Kardinal Schönborn hatte - wie er vor kurzem zum Abschluss der Herbstvollversammlung der Bischofskonferenz mitteilte - während der Amazonien-Synode Papst Franziskus persönlich sein Rücktrittsgesuch übergeben. Laut Kirchenrecht müssen Diözesanbischöfe dem Papst mit Vollendung des 75. Lebensjahres ihren Rücktritt anbieten.

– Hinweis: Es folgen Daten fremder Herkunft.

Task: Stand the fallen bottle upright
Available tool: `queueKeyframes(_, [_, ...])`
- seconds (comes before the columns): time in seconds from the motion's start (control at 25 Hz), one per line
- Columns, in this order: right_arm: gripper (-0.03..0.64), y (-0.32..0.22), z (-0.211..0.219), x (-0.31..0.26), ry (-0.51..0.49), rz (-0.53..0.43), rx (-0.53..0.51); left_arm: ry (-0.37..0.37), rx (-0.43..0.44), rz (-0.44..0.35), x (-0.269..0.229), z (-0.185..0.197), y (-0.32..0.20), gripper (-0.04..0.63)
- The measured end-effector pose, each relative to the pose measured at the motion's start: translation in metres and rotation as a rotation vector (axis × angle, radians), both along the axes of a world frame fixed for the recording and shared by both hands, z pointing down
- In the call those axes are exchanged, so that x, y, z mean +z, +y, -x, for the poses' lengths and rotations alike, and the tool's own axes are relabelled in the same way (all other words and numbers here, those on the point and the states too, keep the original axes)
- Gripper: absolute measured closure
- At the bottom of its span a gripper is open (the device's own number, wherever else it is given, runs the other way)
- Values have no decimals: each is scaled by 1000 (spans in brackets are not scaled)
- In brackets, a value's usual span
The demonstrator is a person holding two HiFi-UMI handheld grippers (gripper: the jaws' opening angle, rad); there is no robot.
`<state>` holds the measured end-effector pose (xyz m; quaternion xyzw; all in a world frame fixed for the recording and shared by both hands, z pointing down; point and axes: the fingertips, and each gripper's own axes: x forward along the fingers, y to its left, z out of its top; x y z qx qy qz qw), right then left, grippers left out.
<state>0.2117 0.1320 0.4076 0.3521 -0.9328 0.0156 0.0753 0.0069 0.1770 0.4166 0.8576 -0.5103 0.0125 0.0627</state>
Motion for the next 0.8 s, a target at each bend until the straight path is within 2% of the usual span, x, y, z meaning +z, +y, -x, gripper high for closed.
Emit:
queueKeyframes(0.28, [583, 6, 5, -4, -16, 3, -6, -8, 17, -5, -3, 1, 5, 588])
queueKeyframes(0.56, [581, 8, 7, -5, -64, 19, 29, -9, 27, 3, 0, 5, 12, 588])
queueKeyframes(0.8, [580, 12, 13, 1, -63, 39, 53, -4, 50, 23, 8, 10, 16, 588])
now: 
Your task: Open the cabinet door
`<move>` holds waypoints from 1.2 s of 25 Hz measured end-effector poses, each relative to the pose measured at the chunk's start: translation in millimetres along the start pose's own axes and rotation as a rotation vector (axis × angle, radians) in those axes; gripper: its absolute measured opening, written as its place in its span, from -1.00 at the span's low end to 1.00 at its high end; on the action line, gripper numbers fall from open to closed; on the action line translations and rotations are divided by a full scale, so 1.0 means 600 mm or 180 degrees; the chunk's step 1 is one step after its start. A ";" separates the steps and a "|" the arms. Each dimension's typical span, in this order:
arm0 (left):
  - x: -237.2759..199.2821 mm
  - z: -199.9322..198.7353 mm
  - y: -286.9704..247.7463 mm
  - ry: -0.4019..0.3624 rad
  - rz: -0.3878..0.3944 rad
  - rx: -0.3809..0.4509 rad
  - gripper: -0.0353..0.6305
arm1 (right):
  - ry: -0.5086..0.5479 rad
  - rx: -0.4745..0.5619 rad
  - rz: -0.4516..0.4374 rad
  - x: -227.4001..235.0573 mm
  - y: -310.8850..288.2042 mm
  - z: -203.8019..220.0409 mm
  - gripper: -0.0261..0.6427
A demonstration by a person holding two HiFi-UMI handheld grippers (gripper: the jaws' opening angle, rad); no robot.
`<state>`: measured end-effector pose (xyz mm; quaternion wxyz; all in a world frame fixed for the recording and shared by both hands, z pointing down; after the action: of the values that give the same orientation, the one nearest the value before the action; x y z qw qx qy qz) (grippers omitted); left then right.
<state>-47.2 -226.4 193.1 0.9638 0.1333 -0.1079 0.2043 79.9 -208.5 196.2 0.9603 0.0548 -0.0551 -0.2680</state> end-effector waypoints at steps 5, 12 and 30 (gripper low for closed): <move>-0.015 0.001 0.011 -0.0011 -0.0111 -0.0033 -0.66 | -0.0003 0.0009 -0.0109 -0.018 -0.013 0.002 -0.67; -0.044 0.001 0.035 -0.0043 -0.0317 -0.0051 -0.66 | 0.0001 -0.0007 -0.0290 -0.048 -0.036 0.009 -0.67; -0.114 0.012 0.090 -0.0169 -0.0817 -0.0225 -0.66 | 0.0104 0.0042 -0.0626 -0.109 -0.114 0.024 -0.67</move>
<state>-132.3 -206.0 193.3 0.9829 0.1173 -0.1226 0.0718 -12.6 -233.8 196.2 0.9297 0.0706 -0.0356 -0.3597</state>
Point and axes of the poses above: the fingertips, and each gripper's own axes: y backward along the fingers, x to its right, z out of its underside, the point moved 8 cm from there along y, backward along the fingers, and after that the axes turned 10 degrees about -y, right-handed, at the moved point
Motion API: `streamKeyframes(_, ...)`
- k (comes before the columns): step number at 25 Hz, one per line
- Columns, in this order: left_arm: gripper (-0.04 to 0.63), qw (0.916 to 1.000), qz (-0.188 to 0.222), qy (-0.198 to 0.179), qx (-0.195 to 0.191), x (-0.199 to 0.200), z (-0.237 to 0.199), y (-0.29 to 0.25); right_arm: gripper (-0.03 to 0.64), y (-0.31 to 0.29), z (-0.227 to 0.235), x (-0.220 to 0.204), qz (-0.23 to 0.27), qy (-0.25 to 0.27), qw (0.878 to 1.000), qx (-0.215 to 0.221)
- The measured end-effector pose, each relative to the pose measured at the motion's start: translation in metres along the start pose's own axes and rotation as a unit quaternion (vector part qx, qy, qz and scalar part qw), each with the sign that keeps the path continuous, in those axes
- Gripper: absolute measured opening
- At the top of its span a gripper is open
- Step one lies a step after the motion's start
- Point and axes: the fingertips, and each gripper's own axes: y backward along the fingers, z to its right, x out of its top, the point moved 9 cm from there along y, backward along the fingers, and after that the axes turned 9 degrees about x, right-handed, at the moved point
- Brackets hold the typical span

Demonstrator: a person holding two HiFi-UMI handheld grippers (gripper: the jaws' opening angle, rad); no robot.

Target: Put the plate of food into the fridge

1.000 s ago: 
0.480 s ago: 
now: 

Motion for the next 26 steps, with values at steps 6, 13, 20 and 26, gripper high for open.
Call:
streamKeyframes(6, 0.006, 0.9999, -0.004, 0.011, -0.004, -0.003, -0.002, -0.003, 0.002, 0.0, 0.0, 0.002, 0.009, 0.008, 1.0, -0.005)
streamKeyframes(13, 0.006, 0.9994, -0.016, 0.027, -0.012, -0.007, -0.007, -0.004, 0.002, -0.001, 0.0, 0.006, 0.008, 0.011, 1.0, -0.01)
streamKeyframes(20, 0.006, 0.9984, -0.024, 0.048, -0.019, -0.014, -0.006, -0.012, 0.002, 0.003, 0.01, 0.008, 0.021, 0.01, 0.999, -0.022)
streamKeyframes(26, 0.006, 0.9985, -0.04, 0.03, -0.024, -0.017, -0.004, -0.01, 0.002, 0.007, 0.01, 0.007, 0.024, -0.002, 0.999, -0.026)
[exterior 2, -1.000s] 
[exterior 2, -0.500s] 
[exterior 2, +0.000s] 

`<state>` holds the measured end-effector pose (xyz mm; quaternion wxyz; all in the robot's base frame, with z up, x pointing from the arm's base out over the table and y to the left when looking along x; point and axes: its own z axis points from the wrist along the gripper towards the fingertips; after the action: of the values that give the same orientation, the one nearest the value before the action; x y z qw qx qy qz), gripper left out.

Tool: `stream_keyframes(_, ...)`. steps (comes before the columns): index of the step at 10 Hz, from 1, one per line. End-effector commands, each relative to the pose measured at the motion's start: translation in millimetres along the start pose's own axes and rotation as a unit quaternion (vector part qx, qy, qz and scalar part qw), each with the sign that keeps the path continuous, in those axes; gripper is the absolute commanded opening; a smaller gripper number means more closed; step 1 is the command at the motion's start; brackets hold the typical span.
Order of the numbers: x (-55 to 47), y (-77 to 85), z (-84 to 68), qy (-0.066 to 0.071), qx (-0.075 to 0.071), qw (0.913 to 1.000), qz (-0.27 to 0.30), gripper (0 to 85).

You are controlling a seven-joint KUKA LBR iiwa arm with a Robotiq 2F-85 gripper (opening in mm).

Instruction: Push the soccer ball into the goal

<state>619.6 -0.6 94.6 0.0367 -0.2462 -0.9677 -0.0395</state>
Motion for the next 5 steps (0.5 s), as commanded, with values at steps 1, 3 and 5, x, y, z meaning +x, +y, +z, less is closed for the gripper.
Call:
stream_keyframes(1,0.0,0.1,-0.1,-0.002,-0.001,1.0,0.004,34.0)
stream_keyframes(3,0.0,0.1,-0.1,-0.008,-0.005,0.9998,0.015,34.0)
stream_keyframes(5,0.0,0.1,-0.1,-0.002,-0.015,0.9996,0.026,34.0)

Im Falle von Kardinal Schönborn wäre dies der 22. Jänner 2020. Die Entscheidung über den tatsächlichen Zeitpunkt, wann der Wiener Erzbischof in den Ruhestand tritt, treffe freilich der Papst.
Wann immer das sein wird, er sei für beides dankbar, den Dienst oder den Ruhestand, denn "jedes Jahr des Älterwerdens ist ein Geschenk", ließ der Kardinal vor rund zwei Wochen auch in der Zeitung "Heute" wissen. Vor fast 50 Jahren, 1970, sei er Priester geworden. "Für Gott und die Menschen Zeit zu haben, das bleibt für mich der Lebenssinn, auch nach dem 75er", so Kardinal Schönborn.